Get your eye right up next to the screen and this manifests as a slight fuzziness in text, and a slight patterning in blocks of solid white. However, thanks to the HD-grade resolution, this effect is very minor – rather than serious as it was in 480 x 800 AMOLED phones like the Nokia Lumia 800.
The PenTile effect in action, super close-up
In this year's top-end phones, you need to become hyper-critical to pick between their screens.
In common with most AMOLED screens, contrast is excellent and colours are vivid. The Lumia 925 also uses Nokia’s PureMotion screen tech – yes it’s marketing-speak, but refers to something real.

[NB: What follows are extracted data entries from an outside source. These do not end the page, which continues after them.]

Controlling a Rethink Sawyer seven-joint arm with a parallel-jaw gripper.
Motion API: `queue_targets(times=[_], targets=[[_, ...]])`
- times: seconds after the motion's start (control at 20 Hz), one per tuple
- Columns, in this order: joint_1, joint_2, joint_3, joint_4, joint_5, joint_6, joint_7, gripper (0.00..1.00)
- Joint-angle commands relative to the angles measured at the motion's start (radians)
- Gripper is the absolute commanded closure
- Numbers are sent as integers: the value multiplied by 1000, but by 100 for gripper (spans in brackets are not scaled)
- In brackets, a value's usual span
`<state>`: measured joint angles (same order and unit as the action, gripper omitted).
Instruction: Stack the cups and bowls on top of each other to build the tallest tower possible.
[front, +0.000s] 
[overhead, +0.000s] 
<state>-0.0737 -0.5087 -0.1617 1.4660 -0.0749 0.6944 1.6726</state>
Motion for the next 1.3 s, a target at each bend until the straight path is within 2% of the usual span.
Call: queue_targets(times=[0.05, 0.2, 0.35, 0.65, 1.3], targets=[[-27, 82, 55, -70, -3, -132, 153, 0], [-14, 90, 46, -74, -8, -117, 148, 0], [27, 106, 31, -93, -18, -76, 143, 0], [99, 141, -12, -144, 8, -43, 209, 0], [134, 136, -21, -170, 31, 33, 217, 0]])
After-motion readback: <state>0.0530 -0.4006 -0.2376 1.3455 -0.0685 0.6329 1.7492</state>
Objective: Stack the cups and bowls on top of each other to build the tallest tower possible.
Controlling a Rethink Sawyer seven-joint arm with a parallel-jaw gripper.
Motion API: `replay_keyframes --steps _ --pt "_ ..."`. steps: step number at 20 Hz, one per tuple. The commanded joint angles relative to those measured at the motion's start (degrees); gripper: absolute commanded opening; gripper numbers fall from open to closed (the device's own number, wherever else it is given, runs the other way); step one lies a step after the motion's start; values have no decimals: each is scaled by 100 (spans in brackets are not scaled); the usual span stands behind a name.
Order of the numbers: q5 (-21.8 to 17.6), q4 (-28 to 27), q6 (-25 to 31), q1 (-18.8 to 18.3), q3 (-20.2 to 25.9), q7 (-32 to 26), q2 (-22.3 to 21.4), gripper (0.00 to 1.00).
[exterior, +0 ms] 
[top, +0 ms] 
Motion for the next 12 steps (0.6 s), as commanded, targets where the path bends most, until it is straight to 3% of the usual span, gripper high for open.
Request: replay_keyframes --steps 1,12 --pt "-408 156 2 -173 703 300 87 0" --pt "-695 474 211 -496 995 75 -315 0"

OLED screens can suffer from image ghosting when displaying fast-moving images, and Nokia has tried to remedy this by increasing response times by ‘overdriving’ the screen by upping the voltage. And it seems to work – flicking through Windows Phone 8’s ultra-fast apps menu leaves no noticeable ‘trails’.
OLED screens are often problematic in other ways too. They tend to have oversaturated colours, looking less natural than those of an IPS screen. Nokia has sensibly provided away to combat this issue.
Deep in the Nokia Lumia 925 settings is a menu that lets you alter the colour saturation and temperature of the display. The ‘neutral’ colour temperature has a slightly warm (orange) skew, but having the temperature slider to play with lets you fix this.
What Nokia hasn’t been able to solve with software is the slight blue cast to AMOLED screens when they’re viewed at an angle. However, it’s far less severe than in some earlier-generation phones, and is so minor an issue anyway that it is not worth worrying about much when buying a phone – who routinely looks at their phone from an angle in day-to-day use?
There is on spec question that does matter, though – why did Nokia switch to IPS in the Lumia 920, only to revert to AMOLED in the Lumia 925? It was to help the phone stay slim, apparently. The screen structure of the latest OLED panels is very thin, mitigating the added bulk of the clever camera tech inside the phone.